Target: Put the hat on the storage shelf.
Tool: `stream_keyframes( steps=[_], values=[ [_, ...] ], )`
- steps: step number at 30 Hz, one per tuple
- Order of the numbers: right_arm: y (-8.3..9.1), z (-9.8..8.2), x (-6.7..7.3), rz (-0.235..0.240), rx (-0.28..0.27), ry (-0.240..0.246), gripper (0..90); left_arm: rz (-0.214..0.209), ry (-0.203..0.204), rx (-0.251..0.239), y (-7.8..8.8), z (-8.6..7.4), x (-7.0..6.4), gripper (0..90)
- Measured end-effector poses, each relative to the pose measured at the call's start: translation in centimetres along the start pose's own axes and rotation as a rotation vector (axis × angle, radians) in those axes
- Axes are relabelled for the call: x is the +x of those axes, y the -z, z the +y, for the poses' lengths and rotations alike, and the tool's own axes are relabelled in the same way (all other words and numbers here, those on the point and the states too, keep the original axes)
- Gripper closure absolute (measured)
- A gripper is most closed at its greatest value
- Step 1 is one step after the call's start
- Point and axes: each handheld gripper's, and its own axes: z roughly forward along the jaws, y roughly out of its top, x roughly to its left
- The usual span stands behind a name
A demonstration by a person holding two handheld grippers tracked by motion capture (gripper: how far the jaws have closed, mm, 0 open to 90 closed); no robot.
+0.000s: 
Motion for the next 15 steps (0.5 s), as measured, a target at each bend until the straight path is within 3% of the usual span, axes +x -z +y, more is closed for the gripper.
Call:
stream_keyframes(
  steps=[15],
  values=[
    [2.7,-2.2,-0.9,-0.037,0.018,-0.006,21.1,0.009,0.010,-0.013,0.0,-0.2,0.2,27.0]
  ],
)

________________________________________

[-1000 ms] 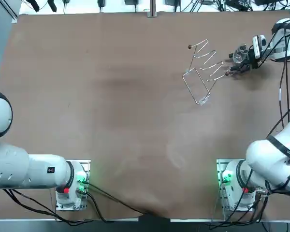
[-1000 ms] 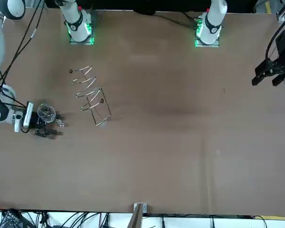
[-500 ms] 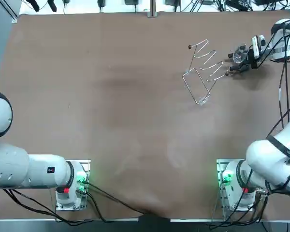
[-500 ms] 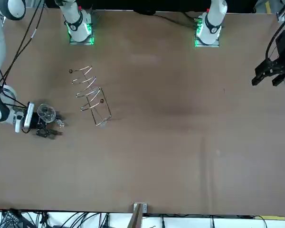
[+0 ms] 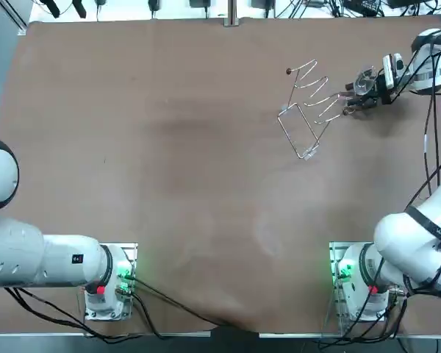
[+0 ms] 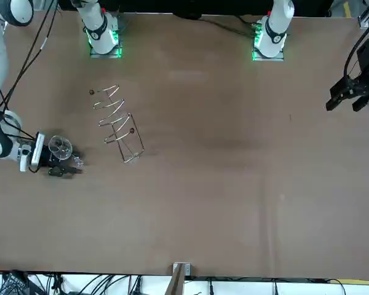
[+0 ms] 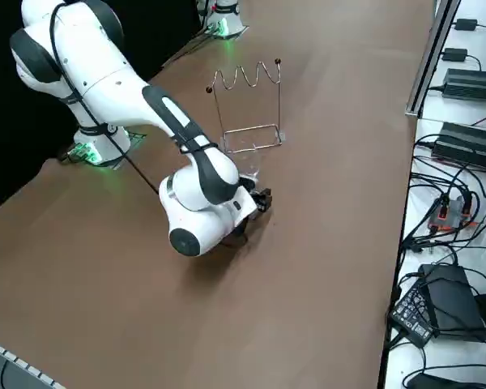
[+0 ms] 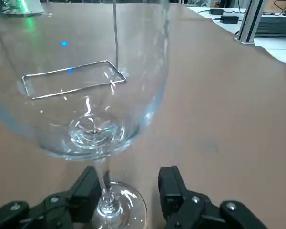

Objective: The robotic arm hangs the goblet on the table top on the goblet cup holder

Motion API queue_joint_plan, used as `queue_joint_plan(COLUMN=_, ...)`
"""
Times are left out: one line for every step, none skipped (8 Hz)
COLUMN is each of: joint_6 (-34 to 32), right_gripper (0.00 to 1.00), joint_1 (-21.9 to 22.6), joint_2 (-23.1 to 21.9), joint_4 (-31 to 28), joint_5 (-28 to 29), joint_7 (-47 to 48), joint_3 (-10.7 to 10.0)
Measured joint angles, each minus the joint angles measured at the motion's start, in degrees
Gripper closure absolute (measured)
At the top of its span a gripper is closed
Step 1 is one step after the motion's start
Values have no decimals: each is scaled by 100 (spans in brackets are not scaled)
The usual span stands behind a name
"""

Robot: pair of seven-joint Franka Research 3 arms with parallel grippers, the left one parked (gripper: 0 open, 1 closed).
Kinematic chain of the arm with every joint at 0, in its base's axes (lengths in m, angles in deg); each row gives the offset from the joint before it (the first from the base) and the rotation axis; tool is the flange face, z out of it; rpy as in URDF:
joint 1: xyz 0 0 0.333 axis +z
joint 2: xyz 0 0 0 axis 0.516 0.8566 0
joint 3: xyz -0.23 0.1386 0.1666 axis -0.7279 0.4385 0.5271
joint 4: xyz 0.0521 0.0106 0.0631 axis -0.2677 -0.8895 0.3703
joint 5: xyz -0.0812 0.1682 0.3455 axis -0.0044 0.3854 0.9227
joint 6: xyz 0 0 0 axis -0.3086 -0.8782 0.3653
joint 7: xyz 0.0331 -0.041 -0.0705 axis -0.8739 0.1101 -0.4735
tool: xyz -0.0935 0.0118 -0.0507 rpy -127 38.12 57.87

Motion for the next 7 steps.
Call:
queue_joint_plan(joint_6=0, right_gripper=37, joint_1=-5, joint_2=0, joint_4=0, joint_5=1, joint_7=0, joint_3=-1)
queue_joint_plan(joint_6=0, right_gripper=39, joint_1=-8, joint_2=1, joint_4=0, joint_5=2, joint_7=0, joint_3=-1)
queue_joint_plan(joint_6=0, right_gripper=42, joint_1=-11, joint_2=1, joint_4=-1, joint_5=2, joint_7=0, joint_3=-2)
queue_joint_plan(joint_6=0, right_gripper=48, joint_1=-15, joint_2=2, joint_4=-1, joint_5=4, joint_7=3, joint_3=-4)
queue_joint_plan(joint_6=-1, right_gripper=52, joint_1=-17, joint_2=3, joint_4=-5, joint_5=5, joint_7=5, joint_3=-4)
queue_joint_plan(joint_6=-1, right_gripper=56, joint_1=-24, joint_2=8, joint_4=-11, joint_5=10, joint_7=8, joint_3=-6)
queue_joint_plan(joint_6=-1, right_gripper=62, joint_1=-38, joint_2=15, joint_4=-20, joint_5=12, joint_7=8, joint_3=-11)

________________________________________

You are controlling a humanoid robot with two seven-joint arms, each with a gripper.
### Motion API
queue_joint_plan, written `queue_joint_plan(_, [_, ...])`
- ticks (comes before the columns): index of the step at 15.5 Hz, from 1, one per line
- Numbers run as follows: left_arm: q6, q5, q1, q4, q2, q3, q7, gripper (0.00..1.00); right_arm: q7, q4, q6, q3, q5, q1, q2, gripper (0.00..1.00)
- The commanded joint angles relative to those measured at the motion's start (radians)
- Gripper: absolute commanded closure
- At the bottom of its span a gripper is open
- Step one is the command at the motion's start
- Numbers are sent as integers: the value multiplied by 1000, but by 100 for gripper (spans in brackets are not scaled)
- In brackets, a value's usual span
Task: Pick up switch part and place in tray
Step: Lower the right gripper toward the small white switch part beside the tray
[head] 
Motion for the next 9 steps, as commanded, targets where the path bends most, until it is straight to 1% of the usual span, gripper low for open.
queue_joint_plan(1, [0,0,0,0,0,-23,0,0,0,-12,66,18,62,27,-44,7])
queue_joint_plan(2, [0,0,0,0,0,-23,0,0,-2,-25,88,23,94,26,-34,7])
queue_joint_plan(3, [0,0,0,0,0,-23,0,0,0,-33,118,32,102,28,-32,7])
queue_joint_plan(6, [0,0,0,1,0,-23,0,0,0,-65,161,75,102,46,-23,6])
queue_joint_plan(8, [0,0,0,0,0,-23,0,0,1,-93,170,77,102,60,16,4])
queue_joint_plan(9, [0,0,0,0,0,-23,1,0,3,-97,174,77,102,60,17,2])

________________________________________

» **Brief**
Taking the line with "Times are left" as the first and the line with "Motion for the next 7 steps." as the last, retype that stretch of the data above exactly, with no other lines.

» **Task answer**
Times are left out: one line for every step, none skipped (8 Hz)
COLUMN is each of: joint_6 (-34 to 32), right_gripper (0.00 to 1.00), joint_1 (-21.9 to 22.6), joint_2 (-23.1 to 21.9), joint_4 (-31 to 28), joint_5 (-28 to 29), joint_7 (-47 to 48), joint_3 (-10.7 to 10.0)
Measured joint angles, each minus the joint angles measured at the motion's start, in degrees
Gripper closure absolute (measured)
At the top of its span a gripper is closed
Step 1 is one step after the motion's start
Values have no decimals: each is scaled by 100 (spans in brackets are not scaled)
The usual span stands behind a name
"""

Robot: pair of seven-joint Franka Research 3 arms with parallel grippers, the left one parked (gripper: 0 open, 1 closed).
Kinematic chain of the arm with every joint at 0, in its base's axes (lengths in m, angles in deg); each row gives the offset from the joint before it (the first from the base) and the rotation axis; tool is the flange face, z out of it; rpy as in URDF:
joint 1: xyz 0 0 0.333 axis +z
joint 2: xyz 0 0 0 axis 0.516 0.8566 0
joint 3: xyz -0.23 0.1386 0.1666 axis -0.7279 0.4385 0.5271
joint 4: xyz 0.0521 0.0106 0.0631 axis -0.2677 -0.8895 0.3703
joint 5: xyz -0.0812 0.1682 0.3455 axis -0.0044 0.3854 0.9227
joint 6: xyz 0 0 0 axis -0.3086 -0.8782 0.3653
joint 7: xyz 0.0331 -0.041 -0.0705 axis -0.8739 0.1101 -0.4735
tool: xyz -0.0935 0.0118 -0.0507 rpy -127 38.12 57.87

Motion for the next 7 steps.

For this exercise, nothing further remains to be done.